#### INSTRUCTIONS FOR THE TASK
Find the lines of the data below that include "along". Report their number only.

#### INPUT DATA
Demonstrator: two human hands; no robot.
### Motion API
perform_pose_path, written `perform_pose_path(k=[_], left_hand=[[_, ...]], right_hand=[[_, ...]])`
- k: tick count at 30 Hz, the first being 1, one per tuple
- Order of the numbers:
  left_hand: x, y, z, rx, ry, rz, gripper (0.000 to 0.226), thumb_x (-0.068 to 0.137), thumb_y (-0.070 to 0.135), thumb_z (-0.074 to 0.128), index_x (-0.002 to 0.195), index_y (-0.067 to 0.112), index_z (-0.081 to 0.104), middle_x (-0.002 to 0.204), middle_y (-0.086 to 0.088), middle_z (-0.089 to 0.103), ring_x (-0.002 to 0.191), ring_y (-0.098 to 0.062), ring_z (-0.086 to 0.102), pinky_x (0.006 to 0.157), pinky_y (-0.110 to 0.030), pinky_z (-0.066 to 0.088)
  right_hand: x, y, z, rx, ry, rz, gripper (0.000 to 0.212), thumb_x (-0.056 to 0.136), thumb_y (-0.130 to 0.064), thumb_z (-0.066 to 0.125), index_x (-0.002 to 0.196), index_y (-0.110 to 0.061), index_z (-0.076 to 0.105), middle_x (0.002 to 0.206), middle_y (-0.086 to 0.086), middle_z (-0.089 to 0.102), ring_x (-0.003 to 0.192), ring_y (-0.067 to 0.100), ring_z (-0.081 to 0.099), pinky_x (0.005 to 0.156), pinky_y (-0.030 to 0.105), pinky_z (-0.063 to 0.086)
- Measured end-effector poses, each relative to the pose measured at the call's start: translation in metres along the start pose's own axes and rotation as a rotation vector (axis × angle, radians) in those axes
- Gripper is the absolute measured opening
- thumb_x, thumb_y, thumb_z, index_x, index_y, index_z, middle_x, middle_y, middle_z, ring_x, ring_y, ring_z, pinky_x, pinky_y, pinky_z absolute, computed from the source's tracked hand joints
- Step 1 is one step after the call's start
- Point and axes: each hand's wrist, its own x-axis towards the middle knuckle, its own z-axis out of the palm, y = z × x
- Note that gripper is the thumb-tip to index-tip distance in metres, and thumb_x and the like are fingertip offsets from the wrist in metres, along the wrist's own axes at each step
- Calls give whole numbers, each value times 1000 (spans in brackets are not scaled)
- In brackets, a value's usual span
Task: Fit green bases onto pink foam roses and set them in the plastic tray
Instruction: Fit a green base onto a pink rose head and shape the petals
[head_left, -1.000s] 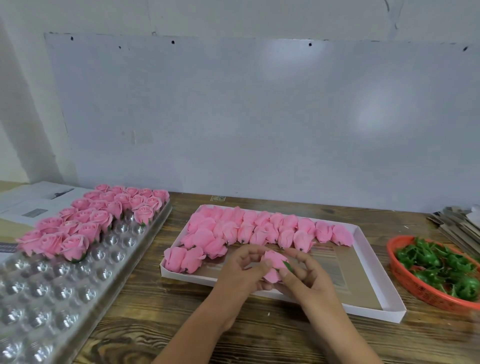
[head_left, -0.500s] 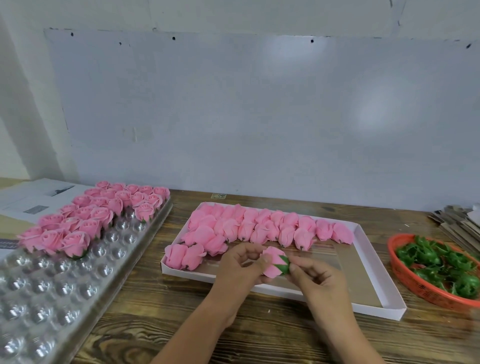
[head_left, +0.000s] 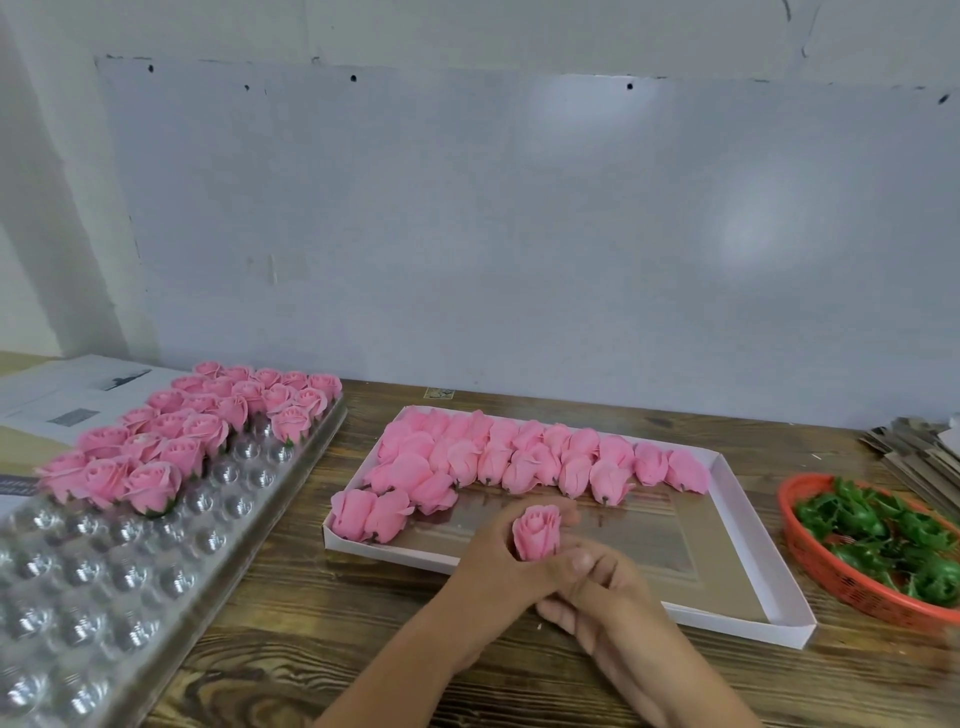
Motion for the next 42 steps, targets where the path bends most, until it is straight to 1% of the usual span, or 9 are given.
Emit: perform_pose_path(k=[6,11,15,17,25,31,36,40,42], left_hand=[[-2,7,-6,-31,-71,0,43,75,39,84,113,26,71,116,-1,72,102,-19,70,83,-29,56],[-2,7,-3,62,-36,22,22,71,38,85,91,34,77,104,3,77,101,-16,73,85,-28,57],[-5,7,1,99,13,4,15,70,40,81,84,34,79,93,6,78,86,-8,74,73,-24,59],[-7,8,3,72,5,-6,23,71,46,81,88,31,81,83,0,78,76,-12,73,68,-35,60],[-12,14,-4,45,-275,-60,39,83,48,76,106,17,77,74,-20,66,50,-13,60,48,-22,50],[-9,13,6,51,21,-27,41,72,50,74,88,13,80,77,-9,74,61,-16,64,44,-23,47],[-9,8,10,84,128,84,24,81,43,71,81,21,81,82,1,78,78,-9,73,67,-22,56],[-7,11,10,32,200,165,24,76,54,68,82,36,81,89,3,79,86,-4,71,74,-16,54],[-6,13,7,3,234,237,20,80,52,73,87,36,81,93,3,79,90,-5,72,77,-16,54]], right_hand=[[-2,-5,-3,17,-80,47,34,70,-14,78,104,-12,76,106,11,71,90,12,65,70,19,52],[-4,-5,4,-278,-28,-62,38,71,-3,75,109,-7,73,107,29,68,103,35,64,95,47,48],[-6,-5,11,-554,81,-176,12,79,0,76,87,-9,72,79,29,63,73,24,56,69,44,46],[-8,-6,14,-563,15,-158,24,87,4,67,98,-17,73,90,22,70,76,18,62,69,42,51],[-15,-17,7,-295,-133,144,38,79,-9,71,116,-5,63,86,14,70,75,20,62,75,34,52],[-10,-4,14,-480,10,-91,25,86,9,66,80,-13,76,65,2,67,65,10,61,64,22,51],[-8,0,17,-625,81,-188,29,85,6,68,85,-21,78,71,12,68,67,13,58,67,36,49],[-7,0,20,-698,80,-263,38,84,4,69,99,-31,75,69,-3,66,59,-2,49,60,17,40],[-6,1,18,-732,127,-273,40,85,-2,71,102,-38,73,75,11,67,61,19,52,63,33,43]])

#### ANSWER TO THIS TASK
2